* [Task prompt]
Your response should be the complete listing, returned exactly as written.

↓↓↓

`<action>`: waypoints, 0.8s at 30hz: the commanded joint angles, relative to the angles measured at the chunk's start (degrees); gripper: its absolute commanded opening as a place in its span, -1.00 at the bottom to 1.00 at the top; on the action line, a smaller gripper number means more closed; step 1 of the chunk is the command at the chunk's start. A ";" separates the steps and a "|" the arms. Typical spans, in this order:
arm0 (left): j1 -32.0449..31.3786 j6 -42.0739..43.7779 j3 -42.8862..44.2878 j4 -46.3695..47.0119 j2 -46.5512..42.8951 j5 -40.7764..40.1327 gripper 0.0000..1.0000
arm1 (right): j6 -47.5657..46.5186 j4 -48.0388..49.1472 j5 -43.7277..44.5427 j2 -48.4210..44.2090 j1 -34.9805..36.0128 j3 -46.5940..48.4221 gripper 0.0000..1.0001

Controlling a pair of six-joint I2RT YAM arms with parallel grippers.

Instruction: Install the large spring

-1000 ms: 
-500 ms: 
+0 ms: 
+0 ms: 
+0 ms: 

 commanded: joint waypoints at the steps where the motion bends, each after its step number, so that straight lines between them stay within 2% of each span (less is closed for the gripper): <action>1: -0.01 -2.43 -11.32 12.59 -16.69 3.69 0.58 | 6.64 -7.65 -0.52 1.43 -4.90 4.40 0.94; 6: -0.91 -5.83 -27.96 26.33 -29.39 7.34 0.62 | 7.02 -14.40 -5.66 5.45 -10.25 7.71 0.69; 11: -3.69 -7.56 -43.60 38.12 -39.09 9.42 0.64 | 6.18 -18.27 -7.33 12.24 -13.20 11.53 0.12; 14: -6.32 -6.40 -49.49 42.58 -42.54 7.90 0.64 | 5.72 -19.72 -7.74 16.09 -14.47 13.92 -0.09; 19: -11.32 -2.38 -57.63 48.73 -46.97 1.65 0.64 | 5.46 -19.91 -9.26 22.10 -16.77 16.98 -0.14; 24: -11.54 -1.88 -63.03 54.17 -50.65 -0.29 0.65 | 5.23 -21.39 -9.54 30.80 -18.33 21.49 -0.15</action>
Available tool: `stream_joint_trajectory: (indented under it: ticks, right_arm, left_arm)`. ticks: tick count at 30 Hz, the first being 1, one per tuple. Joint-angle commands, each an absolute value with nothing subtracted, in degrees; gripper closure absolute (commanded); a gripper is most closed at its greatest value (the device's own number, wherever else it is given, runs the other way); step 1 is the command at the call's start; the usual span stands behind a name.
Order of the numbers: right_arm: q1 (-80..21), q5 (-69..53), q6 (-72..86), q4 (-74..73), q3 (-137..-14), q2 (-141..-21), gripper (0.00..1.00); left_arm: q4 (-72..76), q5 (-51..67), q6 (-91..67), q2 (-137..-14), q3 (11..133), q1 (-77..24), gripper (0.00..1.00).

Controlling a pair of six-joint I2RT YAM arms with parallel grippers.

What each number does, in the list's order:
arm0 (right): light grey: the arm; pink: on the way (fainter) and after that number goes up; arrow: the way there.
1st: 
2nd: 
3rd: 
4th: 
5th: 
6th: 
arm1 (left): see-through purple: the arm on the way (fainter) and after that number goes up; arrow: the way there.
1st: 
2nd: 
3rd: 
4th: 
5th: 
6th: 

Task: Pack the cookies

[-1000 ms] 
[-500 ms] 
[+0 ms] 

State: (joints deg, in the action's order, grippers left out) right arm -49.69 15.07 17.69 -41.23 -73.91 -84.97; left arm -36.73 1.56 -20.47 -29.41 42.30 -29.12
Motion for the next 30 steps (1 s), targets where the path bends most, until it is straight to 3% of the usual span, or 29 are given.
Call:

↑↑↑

* [Output for this exercise]
`<action>`: waypoints, 0.8s at 30hz: the commanded joint angles, relative to the angles measured at the chunk's start (degrees); gripper: its absolute commanded opening as a place in its span, -1.00 at the bottom to 1.00 at the top; on the action line, a smaller gripper number means more closed; step 1 of the chunk is the command at the chunk's start. A ";" separates the steps and a "|" the arms. Typical spans, in this order:
arm0 (left): j1 -32.0449..31.3786 j6 -42.0739..43.7779 j3 -42.8862..44.2878 j4 -46.3695..47.0119 j2 -46.5512..42.8951 j5 -40.7764..40.1327 gripper 0.0000..1.0000
arm1 (right): j6 -47.5657..46.5186 j4 -48.0388..49.1472 j5 -43.7277..44.5427 j2 -48.4210..44.2090 j1 -34.9805..36.0128 j3 -46.5940..48.4221 gripper 0.0000..1.0001

Controlling a pair of six-joint I2RT YAM arms with parallel grippers.

Instruction: Install the large spring

-1000 ms: 
-500 ms: 
+0 ms: 
+0 ms: 
+0 ms: 

 commanded: joint waypoints at the steps where the motion bends, each after its step number, so that straight lines between them stay within 2% of each span (less is closed for the gripper): <action>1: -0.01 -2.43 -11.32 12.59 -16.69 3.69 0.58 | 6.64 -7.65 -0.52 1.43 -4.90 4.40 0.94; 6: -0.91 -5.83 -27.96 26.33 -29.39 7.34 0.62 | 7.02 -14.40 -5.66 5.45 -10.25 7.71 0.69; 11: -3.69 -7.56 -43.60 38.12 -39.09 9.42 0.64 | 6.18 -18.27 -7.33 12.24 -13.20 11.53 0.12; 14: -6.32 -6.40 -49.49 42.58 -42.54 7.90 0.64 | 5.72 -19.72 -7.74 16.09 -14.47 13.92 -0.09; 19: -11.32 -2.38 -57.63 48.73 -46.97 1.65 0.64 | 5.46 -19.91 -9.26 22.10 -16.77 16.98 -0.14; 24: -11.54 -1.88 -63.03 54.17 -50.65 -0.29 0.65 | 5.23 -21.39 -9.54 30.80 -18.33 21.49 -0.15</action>
Available tool: `stream_joint_trajectory: (indented under it: ticks, right_arm, left_arm)`. ticks: tick count at 30 Hz, the first being 1, one per tuple. Joint-angle commands, each an absolute value with nothing subtracted, in degrees; gripper closure absolute (commanded); a gripper is most closed at its greatest value (the device's own number, wherever else it is given, runs the other way); step 1 is the command at the call's start; the usual span stands behind a name.
Order of the numbers: right_arm: q1 (-80..21), q5 (-69..53), q6 (-72..86), q4 (-74..73), q3 (-137..-14), q2 (-141..-21), gripper (0.00..1.00); left_arm: q4 (-72..76), q5 (-51..67), q6 (-91..67), q2 (-137..-14), q3 (11..133), q1 (-77..24), gripper (0.00..1.00).

Controlling a pair of six-joint I2RT YAM arms with parallel grippers.

What each number does, in the list's order:
arm0 (right): light grey: the arm; pink: on the way (fainter) and after that number goes up; arrow: the way there.
1st: 
2nd: 
3rd: 
4th: 
5th: 
6th: 
arm1 (left): see-through purple: the arm on the way (fainter) and after that number goes up; arrow: the way there.
1st: 
2nd: 
3rd: 
4th: 
5th: 
6th: 

Task: Pack the cookies

[-1000 ms] 
[-500 ms] 
[+0 ms] 

State: (joints deg, in the action's order, grippers left out) right arm -49.69 15.07 17.69 -41.23 -73.91 -84.97; left arm -36.73 1.56 -20.47 -29.41 42.30 -29.12
Motion for the next 30 steps (1 s), targets where the path bends most, until it is straight to 3% of the usual span, or 29 are given.
Call:

This exercise has been worked through to completion.